◆ ASSIGNMENT: When you have gone through the records, report how many lines include "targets", giving the number and nothing more.

----- EXTRACTED ENTRIES -----

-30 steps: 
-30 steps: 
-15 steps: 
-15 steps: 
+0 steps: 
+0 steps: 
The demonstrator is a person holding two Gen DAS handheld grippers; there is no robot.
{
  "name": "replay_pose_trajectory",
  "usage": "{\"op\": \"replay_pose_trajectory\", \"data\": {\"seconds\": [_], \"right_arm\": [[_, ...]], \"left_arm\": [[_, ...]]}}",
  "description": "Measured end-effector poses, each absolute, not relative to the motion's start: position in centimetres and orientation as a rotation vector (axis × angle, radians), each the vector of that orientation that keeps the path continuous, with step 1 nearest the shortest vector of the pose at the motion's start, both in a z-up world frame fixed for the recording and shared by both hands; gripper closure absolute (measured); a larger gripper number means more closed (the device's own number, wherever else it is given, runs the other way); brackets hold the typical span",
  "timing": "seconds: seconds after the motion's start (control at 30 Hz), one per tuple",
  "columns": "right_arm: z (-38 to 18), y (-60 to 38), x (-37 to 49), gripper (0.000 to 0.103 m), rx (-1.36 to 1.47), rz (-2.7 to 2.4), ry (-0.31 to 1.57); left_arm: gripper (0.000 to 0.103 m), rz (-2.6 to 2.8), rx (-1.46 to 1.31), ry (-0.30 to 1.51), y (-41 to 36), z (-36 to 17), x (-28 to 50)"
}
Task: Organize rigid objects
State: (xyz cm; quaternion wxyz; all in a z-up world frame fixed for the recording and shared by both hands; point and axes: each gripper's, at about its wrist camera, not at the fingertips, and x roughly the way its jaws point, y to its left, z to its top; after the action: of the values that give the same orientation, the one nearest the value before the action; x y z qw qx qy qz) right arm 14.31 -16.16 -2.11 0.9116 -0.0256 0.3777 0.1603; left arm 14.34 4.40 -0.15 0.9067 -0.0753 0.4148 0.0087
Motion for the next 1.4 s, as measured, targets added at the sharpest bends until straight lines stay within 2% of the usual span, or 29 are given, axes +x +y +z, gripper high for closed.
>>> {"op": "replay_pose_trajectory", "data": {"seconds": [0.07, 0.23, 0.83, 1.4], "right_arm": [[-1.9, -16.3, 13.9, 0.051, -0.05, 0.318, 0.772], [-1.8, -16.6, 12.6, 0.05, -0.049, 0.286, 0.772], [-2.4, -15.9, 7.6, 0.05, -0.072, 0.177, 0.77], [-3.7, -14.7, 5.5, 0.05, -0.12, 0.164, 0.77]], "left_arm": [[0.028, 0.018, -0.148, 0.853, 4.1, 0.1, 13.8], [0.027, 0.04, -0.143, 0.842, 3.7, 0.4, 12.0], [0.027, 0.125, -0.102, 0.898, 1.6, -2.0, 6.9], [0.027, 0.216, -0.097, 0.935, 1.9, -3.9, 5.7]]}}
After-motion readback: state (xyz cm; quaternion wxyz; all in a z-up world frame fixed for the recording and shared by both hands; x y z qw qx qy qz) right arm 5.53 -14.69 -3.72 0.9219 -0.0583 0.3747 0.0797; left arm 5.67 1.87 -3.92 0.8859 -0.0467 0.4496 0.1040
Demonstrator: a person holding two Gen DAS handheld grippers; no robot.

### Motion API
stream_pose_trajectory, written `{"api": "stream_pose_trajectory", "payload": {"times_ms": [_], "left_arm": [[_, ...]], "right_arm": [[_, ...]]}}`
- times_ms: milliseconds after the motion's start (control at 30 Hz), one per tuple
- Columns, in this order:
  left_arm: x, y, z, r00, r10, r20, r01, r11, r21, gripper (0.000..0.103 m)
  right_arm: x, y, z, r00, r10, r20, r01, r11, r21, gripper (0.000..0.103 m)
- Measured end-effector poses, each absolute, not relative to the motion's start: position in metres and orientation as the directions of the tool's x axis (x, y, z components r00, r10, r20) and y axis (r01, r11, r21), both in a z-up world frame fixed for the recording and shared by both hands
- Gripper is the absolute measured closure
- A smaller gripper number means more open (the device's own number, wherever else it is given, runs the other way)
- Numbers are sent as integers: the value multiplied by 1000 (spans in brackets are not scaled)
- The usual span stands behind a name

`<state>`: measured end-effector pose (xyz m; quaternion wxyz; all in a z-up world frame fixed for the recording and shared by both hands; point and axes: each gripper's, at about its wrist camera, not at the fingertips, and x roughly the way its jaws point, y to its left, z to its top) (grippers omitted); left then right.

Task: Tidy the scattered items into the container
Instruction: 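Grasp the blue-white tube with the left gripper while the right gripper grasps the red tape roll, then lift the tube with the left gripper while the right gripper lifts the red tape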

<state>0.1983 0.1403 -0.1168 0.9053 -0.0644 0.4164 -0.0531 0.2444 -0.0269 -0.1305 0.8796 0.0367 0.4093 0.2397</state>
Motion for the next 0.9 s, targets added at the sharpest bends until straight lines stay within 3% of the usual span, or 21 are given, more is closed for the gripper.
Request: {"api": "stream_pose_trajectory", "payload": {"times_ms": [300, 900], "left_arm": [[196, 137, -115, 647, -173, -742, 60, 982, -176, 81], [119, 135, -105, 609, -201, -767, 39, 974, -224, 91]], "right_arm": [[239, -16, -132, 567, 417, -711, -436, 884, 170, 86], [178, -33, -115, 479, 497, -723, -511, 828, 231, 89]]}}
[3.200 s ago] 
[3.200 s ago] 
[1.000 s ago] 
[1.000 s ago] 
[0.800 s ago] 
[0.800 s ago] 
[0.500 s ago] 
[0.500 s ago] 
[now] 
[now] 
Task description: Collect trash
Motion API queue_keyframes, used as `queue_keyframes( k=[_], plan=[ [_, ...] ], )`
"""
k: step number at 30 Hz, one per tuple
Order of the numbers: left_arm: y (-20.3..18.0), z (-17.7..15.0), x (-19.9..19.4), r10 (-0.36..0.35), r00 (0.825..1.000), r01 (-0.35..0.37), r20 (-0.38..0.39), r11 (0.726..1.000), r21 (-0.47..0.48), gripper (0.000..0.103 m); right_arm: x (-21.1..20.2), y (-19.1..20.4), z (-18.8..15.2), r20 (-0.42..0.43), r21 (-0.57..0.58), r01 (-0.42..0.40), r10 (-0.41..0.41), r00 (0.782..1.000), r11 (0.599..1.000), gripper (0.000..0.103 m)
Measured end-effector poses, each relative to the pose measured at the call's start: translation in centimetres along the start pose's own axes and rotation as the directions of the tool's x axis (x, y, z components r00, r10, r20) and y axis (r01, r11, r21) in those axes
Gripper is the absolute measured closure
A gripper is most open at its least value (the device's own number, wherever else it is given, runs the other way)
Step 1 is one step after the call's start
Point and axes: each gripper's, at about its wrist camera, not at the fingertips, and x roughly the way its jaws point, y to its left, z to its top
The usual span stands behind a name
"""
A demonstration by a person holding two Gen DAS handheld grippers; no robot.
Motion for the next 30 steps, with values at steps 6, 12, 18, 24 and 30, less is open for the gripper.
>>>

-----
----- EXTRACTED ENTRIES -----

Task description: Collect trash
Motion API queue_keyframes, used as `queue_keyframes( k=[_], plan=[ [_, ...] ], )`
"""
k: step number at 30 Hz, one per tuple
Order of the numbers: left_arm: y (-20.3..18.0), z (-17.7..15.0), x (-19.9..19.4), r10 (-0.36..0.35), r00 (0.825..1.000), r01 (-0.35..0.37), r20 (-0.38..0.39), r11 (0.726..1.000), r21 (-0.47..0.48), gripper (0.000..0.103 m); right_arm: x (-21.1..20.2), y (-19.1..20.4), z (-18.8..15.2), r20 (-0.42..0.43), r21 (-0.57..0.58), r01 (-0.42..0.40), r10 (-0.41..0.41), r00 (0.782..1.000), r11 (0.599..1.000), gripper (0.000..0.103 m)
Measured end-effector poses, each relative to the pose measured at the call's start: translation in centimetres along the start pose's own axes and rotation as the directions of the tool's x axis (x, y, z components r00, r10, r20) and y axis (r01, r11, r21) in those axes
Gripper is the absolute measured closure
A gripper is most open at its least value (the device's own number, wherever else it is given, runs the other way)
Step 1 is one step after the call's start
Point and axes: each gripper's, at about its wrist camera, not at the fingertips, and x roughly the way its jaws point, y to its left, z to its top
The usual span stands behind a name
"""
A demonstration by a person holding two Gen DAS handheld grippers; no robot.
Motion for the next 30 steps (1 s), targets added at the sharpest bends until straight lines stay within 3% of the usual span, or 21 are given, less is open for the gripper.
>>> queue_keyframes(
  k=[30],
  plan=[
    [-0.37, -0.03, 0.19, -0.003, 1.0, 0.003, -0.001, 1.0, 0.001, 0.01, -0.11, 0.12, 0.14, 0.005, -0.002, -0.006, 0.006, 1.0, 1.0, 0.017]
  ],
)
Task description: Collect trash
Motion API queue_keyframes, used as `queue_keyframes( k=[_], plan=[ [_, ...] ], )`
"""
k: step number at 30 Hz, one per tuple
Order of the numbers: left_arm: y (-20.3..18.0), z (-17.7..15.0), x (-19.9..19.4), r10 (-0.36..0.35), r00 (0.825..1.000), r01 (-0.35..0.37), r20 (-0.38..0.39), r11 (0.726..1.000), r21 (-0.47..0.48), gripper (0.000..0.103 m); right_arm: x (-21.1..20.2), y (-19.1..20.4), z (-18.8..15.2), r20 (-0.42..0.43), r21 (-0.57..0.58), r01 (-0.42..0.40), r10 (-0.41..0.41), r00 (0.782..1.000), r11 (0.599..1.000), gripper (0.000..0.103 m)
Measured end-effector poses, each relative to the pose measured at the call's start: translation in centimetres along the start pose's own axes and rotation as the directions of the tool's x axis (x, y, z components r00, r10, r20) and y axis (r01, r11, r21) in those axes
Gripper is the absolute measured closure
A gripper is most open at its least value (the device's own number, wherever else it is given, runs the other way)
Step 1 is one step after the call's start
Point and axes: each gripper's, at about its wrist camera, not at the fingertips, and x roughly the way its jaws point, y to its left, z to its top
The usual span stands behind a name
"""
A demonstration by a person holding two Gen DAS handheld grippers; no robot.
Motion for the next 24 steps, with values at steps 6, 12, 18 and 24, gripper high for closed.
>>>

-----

◆ RESULT: 3